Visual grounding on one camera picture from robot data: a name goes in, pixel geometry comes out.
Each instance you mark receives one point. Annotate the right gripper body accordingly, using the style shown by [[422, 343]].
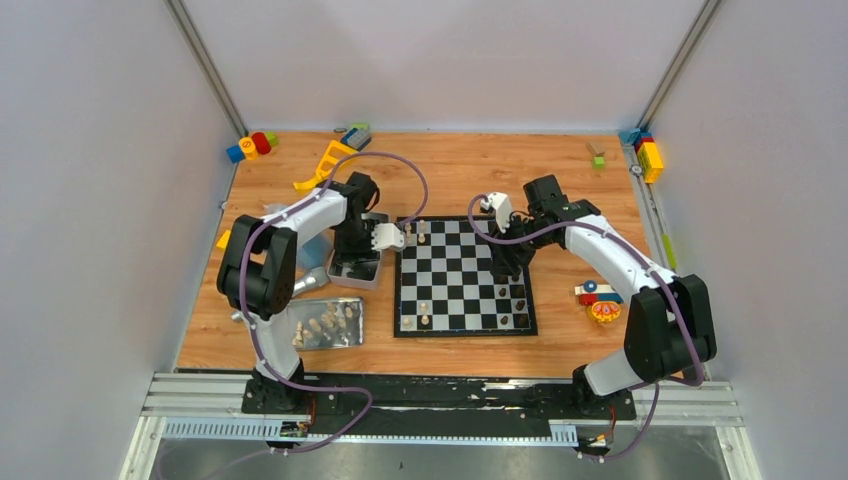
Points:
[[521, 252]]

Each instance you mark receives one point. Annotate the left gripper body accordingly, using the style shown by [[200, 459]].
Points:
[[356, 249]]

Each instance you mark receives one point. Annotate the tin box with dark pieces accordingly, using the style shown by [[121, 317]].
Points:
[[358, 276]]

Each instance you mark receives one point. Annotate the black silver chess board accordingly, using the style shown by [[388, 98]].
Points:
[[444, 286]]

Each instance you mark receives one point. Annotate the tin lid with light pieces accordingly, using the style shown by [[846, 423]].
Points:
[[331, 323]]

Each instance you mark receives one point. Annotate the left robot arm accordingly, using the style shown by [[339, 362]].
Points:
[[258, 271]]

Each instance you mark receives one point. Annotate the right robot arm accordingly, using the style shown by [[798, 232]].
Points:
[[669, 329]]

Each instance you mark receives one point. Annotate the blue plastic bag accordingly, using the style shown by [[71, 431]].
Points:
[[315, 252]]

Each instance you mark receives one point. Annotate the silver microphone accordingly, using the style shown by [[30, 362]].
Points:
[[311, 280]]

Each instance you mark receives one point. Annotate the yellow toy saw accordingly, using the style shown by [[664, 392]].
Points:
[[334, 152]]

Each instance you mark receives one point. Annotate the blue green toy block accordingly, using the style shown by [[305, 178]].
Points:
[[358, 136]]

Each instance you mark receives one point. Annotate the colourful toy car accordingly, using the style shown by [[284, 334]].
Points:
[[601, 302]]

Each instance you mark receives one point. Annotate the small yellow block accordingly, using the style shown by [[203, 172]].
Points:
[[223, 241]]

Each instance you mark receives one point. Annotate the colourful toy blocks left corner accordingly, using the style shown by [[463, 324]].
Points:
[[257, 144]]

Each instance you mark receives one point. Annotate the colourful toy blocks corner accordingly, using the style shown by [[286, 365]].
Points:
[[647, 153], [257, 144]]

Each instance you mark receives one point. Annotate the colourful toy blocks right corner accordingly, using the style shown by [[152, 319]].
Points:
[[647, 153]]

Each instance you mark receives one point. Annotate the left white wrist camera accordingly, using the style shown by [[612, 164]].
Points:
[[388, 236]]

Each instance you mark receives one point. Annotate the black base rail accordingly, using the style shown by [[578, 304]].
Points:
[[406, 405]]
++++++
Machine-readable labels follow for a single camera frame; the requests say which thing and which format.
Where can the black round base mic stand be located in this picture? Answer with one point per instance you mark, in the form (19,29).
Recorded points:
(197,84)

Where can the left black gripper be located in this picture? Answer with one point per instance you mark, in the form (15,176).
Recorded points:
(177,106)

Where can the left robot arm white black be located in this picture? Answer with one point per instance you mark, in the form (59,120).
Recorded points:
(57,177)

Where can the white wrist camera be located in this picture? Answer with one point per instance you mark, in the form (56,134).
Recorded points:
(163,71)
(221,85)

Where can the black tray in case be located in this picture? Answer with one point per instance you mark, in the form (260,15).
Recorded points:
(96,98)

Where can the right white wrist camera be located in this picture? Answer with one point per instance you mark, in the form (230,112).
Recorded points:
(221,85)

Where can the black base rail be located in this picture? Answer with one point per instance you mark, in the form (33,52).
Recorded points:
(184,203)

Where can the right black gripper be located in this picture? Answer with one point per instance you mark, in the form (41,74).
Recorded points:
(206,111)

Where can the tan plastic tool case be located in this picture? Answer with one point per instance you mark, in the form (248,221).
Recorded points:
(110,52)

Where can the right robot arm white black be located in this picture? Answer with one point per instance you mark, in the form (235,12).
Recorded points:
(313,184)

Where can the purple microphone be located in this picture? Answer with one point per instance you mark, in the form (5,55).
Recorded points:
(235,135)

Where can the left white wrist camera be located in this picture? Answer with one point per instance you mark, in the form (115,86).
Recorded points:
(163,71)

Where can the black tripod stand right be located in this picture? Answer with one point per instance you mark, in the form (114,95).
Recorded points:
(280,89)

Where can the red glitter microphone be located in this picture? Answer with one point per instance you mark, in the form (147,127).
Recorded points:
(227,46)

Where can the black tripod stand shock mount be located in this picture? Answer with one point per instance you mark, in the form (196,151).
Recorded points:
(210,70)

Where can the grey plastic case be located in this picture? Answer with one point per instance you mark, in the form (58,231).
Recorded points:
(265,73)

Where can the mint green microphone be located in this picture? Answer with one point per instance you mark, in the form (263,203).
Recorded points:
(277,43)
++++++
### TASK STATEMENT
Every line in the material above that has the word "tripod" should be copied.

### ANSWER TO THE EXERCISE
Where can the black tripod stand right be located in this picture? Answer with one point per instance you mark, in the form (114,95).
Where can the black tripod stand shock mount be located in this picture? Answer with one point per instance you mark, in the form (196,151).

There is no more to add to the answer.